Work request:
Scan the entries below for the word "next". Copy out every line in which it occurs.

Exercise materials:
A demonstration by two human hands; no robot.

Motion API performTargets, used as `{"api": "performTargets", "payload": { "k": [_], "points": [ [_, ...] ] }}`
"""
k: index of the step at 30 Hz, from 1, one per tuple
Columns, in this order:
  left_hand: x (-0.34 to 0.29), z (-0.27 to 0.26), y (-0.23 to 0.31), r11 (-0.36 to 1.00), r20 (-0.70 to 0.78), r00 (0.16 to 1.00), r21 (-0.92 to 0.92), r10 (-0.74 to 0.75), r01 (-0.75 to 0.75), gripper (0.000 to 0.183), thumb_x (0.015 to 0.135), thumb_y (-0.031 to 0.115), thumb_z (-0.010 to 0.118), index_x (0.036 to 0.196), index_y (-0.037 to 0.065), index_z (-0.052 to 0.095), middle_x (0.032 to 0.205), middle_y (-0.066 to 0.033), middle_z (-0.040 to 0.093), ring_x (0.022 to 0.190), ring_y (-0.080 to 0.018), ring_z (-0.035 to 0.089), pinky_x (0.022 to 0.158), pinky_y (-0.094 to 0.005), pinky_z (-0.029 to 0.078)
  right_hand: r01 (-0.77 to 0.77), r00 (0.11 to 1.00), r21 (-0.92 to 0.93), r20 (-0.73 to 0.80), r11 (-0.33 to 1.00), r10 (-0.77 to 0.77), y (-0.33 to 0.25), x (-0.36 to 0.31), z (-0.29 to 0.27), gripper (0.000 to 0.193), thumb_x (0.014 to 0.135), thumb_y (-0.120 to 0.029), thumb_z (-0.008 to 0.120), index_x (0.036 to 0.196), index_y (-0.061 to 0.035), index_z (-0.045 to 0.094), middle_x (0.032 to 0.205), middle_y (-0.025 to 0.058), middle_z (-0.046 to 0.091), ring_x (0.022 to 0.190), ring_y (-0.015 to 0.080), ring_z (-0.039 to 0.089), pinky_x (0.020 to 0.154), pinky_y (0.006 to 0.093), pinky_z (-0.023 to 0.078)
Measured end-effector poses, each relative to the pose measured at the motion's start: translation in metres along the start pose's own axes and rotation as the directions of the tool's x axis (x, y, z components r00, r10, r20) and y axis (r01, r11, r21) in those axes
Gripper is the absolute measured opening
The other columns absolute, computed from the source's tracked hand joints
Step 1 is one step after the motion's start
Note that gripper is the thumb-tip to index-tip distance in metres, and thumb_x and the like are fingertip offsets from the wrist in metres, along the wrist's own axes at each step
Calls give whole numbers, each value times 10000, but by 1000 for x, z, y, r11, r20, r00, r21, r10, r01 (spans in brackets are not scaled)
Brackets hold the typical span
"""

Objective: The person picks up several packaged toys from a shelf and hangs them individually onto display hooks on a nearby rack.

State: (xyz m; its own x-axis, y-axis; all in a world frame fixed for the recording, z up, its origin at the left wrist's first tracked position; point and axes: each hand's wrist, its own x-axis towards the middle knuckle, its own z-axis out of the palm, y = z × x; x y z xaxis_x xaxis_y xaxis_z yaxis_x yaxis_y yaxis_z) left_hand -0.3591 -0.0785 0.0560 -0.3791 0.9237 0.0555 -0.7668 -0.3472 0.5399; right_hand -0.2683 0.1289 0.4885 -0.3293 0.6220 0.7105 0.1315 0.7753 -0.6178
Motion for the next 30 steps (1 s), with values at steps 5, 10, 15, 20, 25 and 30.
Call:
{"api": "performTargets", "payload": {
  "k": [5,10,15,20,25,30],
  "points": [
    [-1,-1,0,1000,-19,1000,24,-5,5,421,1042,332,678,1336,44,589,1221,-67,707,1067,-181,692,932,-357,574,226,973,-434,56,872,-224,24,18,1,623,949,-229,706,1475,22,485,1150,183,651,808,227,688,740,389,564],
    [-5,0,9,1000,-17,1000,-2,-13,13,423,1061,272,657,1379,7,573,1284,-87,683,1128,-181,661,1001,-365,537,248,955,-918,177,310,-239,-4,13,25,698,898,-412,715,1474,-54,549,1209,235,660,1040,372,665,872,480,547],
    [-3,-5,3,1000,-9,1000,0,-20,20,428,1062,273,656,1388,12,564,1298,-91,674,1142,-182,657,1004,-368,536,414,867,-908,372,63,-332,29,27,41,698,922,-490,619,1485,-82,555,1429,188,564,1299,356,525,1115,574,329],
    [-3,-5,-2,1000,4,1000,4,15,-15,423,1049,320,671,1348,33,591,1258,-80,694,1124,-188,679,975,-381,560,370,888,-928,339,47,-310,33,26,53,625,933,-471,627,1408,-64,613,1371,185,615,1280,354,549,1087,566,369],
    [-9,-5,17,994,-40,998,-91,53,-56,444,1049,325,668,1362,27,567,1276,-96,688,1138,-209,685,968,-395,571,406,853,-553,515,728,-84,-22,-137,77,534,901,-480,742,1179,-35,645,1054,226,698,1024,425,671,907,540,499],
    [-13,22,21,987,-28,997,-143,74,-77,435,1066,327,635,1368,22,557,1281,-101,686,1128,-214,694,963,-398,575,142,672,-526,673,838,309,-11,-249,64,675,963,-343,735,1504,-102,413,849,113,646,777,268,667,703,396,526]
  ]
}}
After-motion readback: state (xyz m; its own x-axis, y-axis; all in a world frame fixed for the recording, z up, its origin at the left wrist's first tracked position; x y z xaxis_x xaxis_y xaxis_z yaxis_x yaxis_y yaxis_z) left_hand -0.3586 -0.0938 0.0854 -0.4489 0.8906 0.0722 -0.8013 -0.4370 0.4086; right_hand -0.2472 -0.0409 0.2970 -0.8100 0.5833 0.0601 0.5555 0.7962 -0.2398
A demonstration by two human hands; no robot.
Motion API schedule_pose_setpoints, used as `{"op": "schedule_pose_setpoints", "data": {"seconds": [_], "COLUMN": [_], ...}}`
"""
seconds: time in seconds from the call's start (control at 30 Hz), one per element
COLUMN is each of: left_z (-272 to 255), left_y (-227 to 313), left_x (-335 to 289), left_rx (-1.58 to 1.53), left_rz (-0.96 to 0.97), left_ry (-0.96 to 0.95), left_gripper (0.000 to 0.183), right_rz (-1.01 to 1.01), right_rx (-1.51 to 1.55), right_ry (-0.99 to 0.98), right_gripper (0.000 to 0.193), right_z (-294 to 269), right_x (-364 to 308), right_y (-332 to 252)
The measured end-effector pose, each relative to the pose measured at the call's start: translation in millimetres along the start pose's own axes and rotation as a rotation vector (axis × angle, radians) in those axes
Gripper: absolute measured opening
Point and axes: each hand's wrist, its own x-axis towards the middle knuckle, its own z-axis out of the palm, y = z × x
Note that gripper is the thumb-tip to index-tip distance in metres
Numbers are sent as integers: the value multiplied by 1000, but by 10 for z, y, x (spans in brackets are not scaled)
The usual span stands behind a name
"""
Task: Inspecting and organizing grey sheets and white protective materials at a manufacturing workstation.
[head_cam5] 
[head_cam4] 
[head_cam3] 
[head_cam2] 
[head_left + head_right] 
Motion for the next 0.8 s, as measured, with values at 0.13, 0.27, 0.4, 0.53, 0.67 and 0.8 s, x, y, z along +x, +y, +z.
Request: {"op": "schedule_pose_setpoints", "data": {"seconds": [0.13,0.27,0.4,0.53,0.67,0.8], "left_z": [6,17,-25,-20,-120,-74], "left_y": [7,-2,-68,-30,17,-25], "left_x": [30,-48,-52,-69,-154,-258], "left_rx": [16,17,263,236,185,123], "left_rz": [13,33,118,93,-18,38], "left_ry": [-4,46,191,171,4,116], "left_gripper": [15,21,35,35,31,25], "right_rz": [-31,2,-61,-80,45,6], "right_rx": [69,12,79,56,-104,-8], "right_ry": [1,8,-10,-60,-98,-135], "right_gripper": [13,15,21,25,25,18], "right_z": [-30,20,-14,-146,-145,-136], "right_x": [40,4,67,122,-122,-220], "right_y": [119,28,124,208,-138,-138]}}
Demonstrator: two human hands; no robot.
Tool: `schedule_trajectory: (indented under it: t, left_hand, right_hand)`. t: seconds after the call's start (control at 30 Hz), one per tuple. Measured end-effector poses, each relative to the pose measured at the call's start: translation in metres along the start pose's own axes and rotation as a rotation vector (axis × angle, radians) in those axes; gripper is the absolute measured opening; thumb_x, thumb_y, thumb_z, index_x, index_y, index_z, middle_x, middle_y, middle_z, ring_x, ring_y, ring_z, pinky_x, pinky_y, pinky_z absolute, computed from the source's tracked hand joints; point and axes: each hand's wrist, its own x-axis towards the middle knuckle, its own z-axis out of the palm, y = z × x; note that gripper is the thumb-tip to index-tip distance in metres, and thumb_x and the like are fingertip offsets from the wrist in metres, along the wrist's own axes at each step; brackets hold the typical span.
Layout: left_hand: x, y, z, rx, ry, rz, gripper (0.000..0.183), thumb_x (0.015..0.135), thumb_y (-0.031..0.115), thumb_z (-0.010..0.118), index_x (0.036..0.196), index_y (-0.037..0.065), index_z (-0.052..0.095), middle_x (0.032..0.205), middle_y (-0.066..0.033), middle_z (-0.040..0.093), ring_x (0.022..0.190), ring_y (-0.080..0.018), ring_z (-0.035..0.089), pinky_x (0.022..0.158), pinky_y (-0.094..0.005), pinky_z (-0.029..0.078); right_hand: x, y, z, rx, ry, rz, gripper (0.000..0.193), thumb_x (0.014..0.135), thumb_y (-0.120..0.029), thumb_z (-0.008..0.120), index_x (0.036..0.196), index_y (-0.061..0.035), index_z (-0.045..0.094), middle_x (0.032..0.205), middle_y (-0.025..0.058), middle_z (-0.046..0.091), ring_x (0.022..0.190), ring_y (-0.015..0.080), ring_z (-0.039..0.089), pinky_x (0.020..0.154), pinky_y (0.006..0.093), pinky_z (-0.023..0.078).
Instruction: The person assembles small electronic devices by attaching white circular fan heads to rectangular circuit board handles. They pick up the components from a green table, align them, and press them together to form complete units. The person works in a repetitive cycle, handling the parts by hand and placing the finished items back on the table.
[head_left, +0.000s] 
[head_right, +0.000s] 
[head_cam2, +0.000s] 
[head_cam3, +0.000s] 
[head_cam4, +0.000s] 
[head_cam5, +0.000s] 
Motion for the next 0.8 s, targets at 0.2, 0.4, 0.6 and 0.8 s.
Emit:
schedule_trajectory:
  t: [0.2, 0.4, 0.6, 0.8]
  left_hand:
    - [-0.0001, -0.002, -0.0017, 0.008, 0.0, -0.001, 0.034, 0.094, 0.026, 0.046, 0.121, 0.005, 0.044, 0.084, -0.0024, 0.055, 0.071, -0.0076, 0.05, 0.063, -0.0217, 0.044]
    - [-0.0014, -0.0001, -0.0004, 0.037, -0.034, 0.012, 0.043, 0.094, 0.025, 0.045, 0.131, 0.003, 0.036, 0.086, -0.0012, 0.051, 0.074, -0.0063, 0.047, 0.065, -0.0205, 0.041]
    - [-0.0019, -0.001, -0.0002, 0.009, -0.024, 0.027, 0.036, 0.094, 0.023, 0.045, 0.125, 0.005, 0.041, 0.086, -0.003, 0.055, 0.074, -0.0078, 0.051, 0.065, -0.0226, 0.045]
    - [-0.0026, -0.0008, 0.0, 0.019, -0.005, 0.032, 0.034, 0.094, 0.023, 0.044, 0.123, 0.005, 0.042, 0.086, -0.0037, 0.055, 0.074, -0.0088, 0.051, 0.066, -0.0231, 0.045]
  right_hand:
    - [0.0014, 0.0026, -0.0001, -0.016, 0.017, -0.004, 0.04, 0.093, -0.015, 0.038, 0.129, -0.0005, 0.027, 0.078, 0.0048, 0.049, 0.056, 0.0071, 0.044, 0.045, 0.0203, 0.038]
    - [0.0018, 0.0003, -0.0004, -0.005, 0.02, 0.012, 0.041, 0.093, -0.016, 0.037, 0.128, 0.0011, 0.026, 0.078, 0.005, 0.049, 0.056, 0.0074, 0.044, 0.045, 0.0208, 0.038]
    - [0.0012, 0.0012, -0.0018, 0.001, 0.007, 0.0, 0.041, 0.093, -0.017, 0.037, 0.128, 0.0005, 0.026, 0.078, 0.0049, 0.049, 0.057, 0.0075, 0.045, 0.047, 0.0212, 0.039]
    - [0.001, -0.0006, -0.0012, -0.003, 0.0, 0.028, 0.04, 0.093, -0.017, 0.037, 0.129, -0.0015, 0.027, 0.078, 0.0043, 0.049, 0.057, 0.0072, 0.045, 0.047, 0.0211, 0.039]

The completed task:
Motion for the next 30 steps (1 s), with values at steps 5, 10, 15, 20, 25 and 30.
Motion for the next 0.8 s, as measured, with values at 0.13, 0.27, 0.4, 0.53, 0.67 and 0.8 s, x, y, z along +x, +y, +z.
Motion for the next 0.8 s, targets at 0.2, 0.4, 0.6 and 0.8 s.

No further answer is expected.